▶ **Work to be completed**: Each line of the data that includes "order" must be copied.

▶ **Dataset section**:
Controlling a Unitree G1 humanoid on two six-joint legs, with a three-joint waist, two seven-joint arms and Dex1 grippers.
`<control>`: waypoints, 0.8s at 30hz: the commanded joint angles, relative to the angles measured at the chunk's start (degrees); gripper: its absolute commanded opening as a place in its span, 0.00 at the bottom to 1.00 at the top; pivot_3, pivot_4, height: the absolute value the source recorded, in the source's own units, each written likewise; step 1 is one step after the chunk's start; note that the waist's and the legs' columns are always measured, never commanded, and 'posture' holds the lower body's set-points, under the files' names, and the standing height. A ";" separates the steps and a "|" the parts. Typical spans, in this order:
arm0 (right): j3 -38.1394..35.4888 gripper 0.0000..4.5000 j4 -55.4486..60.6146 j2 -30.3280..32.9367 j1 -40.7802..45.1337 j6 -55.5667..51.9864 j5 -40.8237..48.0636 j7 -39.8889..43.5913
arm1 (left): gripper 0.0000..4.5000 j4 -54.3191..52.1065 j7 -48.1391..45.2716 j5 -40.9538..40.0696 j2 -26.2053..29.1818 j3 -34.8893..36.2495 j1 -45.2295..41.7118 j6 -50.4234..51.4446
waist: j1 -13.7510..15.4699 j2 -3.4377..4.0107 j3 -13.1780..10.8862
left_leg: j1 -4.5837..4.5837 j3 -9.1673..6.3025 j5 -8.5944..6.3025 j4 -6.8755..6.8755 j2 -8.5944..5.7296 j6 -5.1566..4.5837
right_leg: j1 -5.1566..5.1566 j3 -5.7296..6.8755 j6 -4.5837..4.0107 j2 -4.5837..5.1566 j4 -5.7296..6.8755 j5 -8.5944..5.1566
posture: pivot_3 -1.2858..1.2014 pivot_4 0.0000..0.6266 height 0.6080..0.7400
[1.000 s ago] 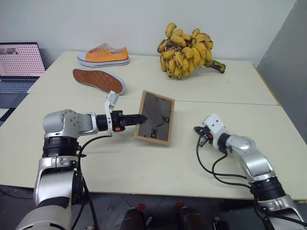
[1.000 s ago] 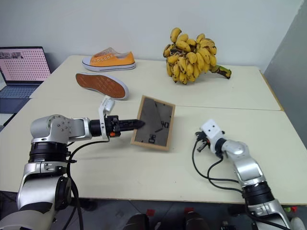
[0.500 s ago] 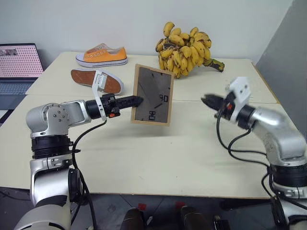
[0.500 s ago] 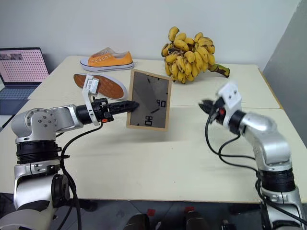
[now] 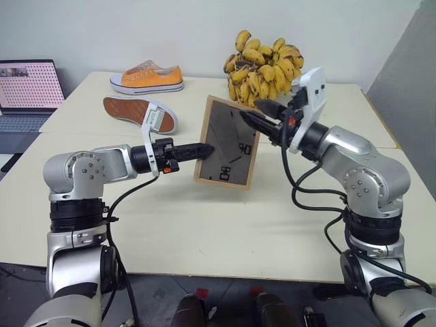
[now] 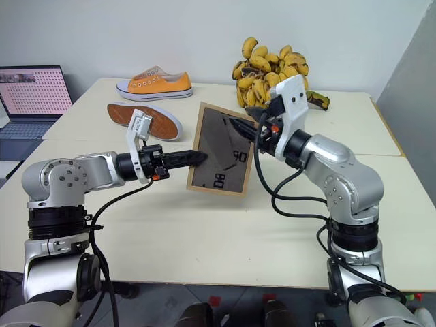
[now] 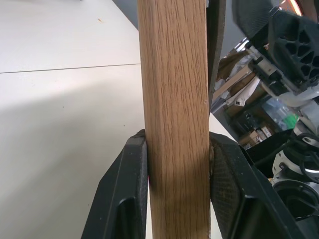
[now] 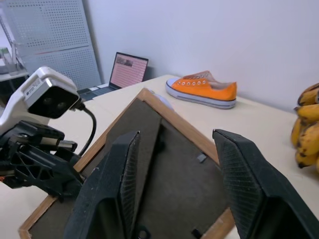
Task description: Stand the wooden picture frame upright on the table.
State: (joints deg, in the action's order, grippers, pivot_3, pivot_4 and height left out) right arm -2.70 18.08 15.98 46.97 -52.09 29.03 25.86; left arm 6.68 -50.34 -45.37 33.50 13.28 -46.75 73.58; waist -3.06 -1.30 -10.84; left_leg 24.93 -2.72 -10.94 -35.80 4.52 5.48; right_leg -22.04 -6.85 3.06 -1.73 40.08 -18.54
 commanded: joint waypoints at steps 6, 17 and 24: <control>2.10 0.54 -1.33 -3.56 0.07 1.95 0.08 -1.90 | 0.30 -0.03 -1.67 -1.16 -0.04 -1.06 -3.82 -2.82 | -0.07 0.00 0.00 | 0.00 0.01 0.00 0.02 0.01 0.00 | -0.02 0.00 0.00 0.00 0.00 0.00 | 0.52 0.24 1.00; 2.81 0.54 0.05 -5.41 -0.82 1.35 0.44 -3.93 | 0.30 7.16 -3.61 2.07 0.36 -4.28 -6.54 -7.91 | -0.05 0.01 0.00 | 0.02 0.04 0.00 0.04 0.00 0.00 | -0.07 -0.02 0.00 0.00 0.00 0.00 | 0.52 0.24 1.00; 1.67 0.54 2.15 -3.35 -3.45 0.57 0.27 -4.73 | 0.30 14.86 -5.45 5.79 0.73 -5.84 -8.87 -12.31 | -0.01 0.01 0.00 | 0.07 0.05 0.00 0.05 0.00 0.00 | -0.11 -0.01 0.00 0.00 -0.01 0.00 | 0.52 0.24 1.00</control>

▶ **Task result**:
`<control>`: waypoints, 0.8s at 30hz: the commanded joint angles, relative to the angles measured at the chunk's start (degrees); gripper: its absolute commanded opening as a place in its span, 0.00 at the bottom to 1.00 at the top; pivot_3, pivot_4, height: the absolute value the source recorded, in the source's own units, each written likewise; step 1 is one step after the chunk's start; note that the waist's and the legs' columns are always measured, never commanded, and 'posture' holds the lower body's set-points, under the files' names, and the standing height. A ";" separates the steps and a "|" the parts. Typical spans, in this order:
State: (joints deg, in the action's order, grippers, pivot_3, pivot_4 and height left out) right arm -2.70 18.08 15.98 46.97 -52.09 29.03 25.86; left arm 6.68 -50.34 -45.37 33.50 13.28 -46.75 73.58; waist -3.06 -1.30 -10.84; left_leg 24.93 -2.72 -10.94 -35.80 4.52 5.48; right_leg -22.04 -6.85 3.06 -1.73 40.08 -18.54

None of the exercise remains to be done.